That was the manual backpropagation all the way from here to all the leaf nodes and we've done it piece by piece. And really all we've done is as you saw we iterated through all the nodes one by one and locally applied the chain rule. We always know what is the derivative of $L$ with respect to this little output and then we look at how this output was produced. This output was produced through some operation and we have the pointers to the children nodes of this operation. And so in this little operation we know what the local derivatives are and we just multiply them onto the derivative always. So we just go through and recursively multiply on the local derivatives and that's what backpropagation is: is just a recursive application of chain rule backwards through the computation graph.

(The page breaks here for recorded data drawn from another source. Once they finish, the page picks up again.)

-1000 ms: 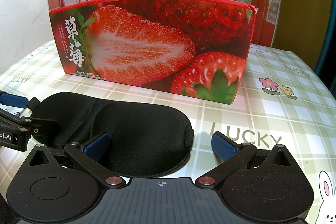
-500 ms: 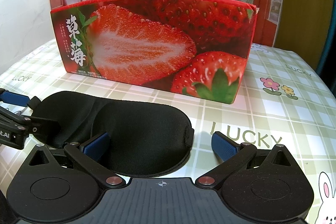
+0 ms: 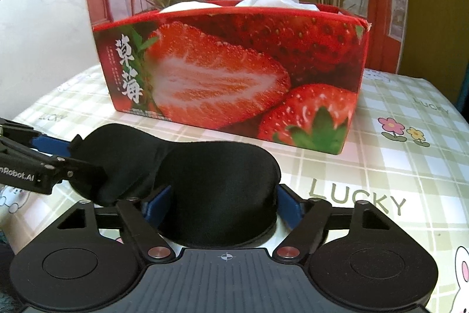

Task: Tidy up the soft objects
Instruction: 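Close both tools on the black eye mask and lift it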

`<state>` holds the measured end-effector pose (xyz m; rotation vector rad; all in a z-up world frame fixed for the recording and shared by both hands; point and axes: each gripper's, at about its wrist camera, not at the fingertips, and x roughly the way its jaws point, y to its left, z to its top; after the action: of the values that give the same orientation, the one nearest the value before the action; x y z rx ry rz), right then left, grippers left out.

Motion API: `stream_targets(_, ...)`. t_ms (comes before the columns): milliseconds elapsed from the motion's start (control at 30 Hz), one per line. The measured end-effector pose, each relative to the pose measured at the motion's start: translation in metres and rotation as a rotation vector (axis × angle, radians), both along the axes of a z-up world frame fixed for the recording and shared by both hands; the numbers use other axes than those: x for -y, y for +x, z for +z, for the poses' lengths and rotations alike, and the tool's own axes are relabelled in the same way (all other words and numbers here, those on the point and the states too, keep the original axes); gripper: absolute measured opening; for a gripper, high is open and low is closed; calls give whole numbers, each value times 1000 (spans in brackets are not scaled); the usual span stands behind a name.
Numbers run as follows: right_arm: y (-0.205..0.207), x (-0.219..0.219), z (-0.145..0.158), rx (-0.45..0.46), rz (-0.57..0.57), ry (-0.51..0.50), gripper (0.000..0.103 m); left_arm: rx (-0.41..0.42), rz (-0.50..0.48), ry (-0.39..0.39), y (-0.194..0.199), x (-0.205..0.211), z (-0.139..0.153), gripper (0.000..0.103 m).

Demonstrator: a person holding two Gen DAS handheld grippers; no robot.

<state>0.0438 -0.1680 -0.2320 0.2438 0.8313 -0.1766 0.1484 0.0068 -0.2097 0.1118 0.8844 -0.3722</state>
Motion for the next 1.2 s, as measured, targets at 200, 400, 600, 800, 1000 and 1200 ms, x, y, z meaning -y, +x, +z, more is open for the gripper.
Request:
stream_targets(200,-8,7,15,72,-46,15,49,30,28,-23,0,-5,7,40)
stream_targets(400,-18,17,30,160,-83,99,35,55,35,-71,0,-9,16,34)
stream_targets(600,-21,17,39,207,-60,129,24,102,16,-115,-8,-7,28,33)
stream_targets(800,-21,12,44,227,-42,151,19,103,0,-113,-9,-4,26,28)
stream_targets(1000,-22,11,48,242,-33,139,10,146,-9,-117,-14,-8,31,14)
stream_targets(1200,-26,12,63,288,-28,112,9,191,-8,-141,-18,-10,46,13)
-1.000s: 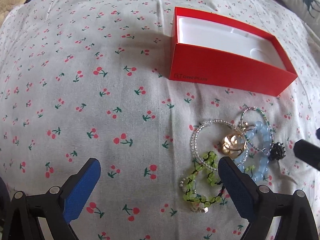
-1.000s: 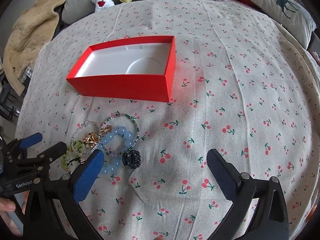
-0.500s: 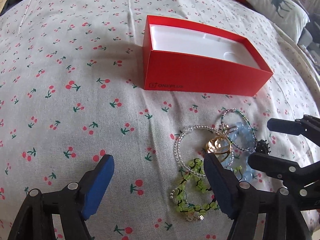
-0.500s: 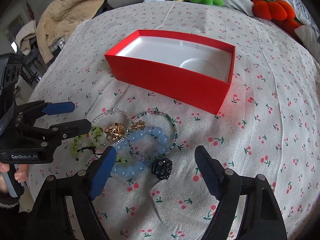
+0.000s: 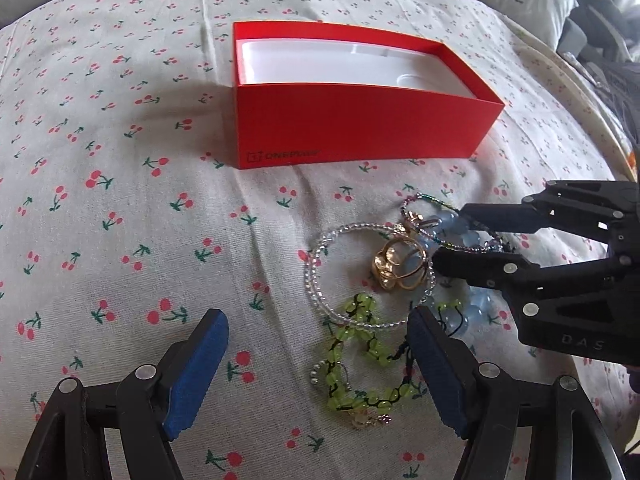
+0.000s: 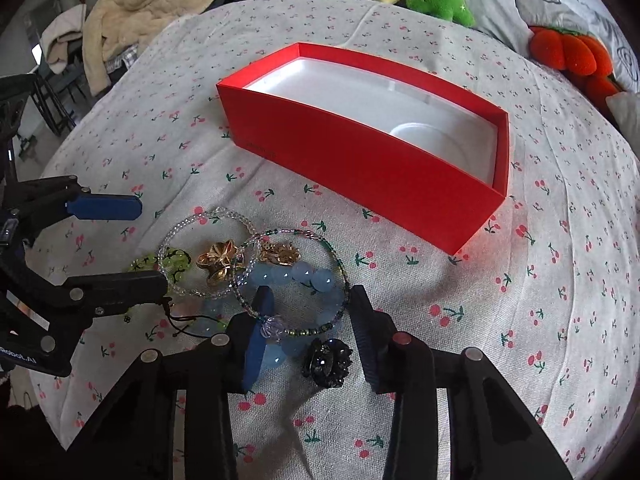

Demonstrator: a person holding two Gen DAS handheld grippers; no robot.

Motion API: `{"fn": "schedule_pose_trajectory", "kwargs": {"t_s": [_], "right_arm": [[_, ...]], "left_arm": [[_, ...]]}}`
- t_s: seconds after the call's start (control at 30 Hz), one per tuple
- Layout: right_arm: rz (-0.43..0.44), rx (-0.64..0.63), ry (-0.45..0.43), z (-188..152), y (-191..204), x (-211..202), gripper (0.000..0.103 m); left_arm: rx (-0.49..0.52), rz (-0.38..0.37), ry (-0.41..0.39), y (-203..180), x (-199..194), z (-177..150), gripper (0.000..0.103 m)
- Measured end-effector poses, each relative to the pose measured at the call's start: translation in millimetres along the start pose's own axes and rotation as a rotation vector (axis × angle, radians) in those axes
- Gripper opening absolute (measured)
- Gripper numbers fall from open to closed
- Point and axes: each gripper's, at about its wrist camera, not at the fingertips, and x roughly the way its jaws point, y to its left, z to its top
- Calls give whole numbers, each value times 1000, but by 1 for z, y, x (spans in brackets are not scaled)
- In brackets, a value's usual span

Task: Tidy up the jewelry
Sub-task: 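Move the left tool to the clear bracelet while the right tool approaches the beaded bracelet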

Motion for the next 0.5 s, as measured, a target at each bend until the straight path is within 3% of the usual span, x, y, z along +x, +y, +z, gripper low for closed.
{"fn": "schedule_pose_trajectory", "kwargs": {"t_s": [0.4, 0.5], "right_arm": [[-44, 57, -3, -8, -22, -11, 41], [-34, 56, 10, -10, -24, -13, 47]], "left_arm": [[96, 6, 54, -24, 20, 15, 77], [86, 3, 65, -27, 25, 21, 78]]}}
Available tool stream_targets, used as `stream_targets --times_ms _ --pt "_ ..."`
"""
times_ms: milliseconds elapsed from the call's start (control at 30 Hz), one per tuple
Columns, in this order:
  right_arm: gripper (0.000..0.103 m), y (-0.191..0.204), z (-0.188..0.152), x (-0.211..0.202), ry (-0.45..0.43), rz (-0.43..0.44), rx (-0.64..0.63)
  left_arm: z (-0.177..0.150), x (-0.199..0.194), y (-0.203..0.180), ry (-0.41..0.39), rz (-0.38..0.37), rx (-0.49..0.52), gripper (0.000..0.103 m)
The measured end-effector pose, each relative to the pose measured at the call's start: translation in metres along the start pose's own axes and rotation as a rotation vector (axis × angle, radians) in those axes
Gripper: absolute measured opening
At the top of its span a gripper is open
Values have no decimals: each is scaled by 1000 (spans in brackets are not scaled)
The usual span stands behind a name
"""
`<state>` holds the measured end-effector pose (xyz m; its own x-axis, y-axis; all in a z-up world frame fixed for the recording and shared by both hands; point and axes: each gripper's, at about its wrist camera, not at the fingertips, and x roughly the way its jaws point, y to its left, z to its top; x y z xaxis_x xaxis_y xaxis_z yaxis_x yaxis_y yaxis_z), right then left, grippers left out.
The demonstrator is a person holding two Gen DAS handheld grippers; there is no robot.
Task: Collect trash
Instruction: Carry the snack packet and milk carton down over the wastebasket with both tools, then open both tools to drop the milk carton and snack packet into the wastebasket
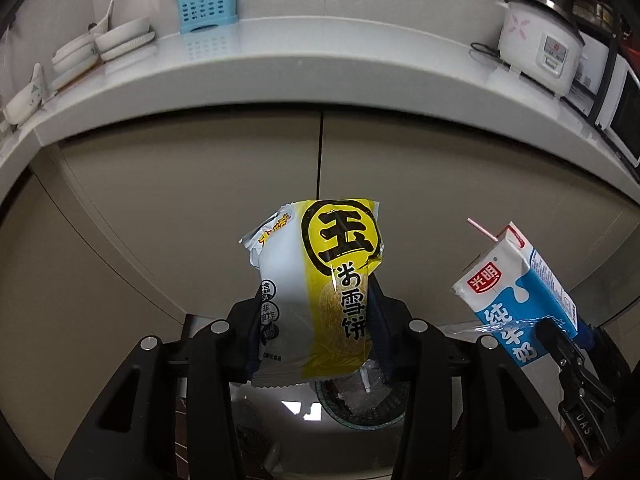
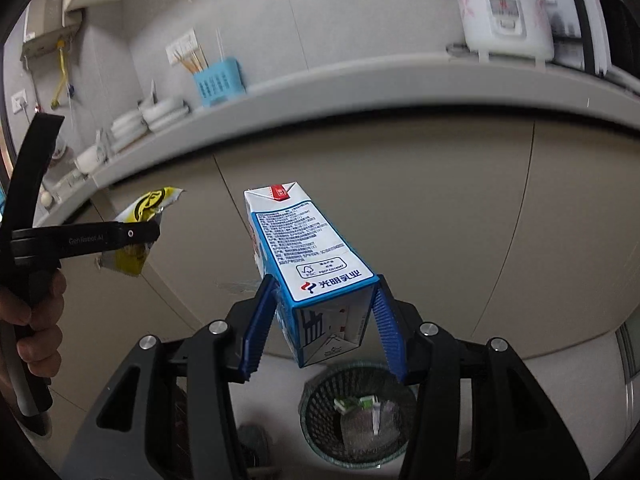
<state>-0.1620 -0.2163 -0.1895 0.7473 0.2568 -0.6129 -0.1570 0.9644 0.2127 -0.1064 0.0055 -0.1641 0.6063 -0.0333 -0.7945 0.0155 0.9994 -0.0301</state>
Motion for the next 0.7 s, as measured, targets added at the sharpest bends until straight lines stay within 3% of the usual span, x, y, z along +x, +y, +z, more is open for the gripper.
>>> stream_targets --times_ms 200,567,700 --pt "46 -12 -46 63 145 -67 -21 -35 65 -9 57 -17 24 43" --pt "46 -38 -147 196 530 -110 -39 -98 189 -7 187 -55 22 43" --pt "46 -44 -174 227 631 -129 -47 -121 224 -9 234 -66 39 44"
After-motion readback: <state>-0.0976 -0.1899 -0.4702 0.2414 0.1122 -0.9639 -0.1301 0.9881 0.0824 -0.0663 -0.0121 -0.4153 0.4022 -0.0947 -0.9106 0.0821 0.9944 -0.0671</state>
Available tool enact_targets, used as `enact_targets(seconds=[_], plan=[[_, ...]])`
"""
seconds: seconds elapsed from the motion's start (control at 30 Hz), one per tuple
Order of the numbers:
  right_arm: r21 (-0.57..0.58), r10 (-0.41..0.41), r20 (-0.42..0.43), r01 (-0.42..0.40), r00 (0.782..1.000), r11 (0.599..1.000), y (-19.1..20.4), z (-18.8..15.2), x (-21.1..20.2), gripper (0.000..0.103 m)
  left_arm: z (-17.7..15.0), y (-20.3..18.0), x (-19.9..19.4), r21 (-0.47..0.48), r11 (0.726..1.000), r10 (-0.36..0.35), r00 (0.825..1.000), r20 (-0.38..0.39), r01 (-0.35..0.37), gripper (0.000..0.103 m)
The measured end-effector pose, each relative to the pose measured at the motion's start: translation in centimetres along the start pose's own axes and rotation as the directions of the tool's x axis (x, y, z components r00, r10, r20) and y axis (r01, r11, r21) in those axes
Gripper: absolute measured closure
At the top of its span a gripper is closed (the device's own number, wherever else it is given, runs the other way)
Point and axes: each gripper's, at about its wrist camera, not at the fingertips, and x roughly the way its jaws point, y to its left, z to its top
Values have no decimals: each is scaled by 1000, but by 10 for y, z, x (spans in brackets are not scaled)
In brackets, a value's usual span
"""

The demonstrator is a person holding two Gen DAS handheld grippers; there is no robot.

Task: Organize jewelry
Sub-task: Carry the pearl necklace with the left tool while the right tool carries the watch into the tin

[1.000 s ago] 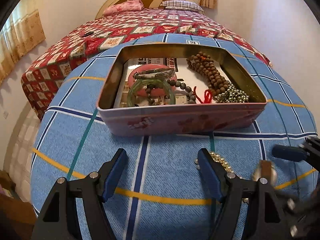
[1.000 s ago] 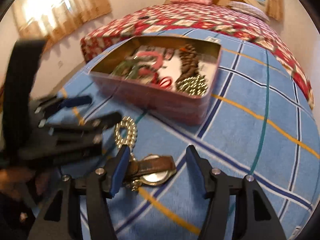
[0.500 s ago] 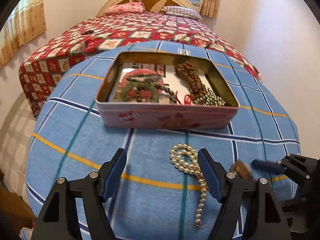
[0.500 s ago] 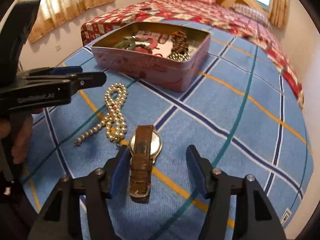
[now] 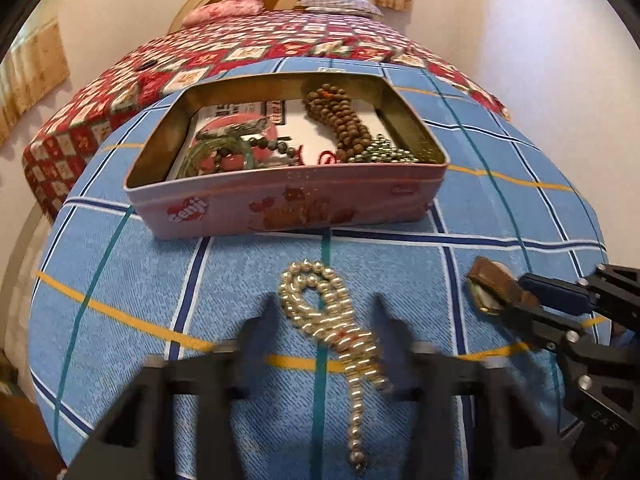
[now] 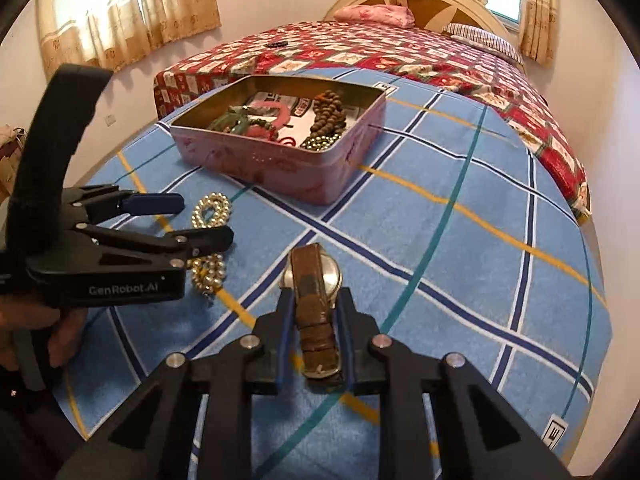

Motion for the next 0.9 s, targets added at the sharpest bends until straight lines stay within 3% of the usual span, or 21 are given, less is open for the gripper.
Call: enact_targets(seconds=[0.07, 0.13, 0.53, 0.9], plan=[[5, 10, 6, -10, 1000, 1000, 0, -1, 2, 80, -1, 3, -3, -5, 999, -53, 999, -3, 53, 93], [13, 19, 28, -19, 999, 1000, 0, 0, -1, 80, -1, 4, -9, -4, 998, -63, 998, 16, 63, 97], [-13, 28, 163, -26, 986, 1000, 7, 38, -40, 80, 37, 24, -67, 8, 998, -56, 982, 179, 55, 97], [-25, 35, 230, -30, 973, 999, 5, 95, -24, 80, 90, 55, -57, 2, 999, 37, 969, 243, -39, 97]])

Let's see this power in action just very briefly. What we're going to do is we're going to nudge our inputs to try to make $L$ go up. So in particular what we're doing is we want `a.data`... we're going to change it. And if we want $L$ to go up that means we just have to go in the direction of the gradient. So $a$ should increase in the direction of gradient by like some small step amount—this is the step size.
And we don't just want this for $a$ but also for $b$, also for $c$, also for $f$. Those are leaf nodes which we usually have control over. And if we nudge in direction of the gradient we expect a positive influence on $L$. So we expect $L$ to go up positively. So it should become less negative, it should go up to say negative you know six or something like that. It's hard to tell exactly and we'd have to rewrite the forward pass. So let me just do that here.
This would be the forward pass, $f$ would be unchanged. This is effectively the forward pass and now if we print `L.data` we expect because we nudged all the values, all the inputs in the rational gradient, we expected a less negative $L$. We expect it to go up. So maybe it's negative six or so, let's see what happens. Okay negative seven. And this is basically one step of an optimization that we'll end up running. And really does gradient just give us some power because we know how to influence the final outcome and this will be extremely useful for training neural networks as well as you'll see.
So now I would like to do one more example of manual backpropagation using a bit more complex and useful example. We are going to backpropagate through a neuron. So we want to eventually build up neural networks and in the simplest case these are multi-layer perceptrons as they're called. So this is a two-layer neural net and it's got these hidden layers made up of neurons and these neurons are fully connected to each other.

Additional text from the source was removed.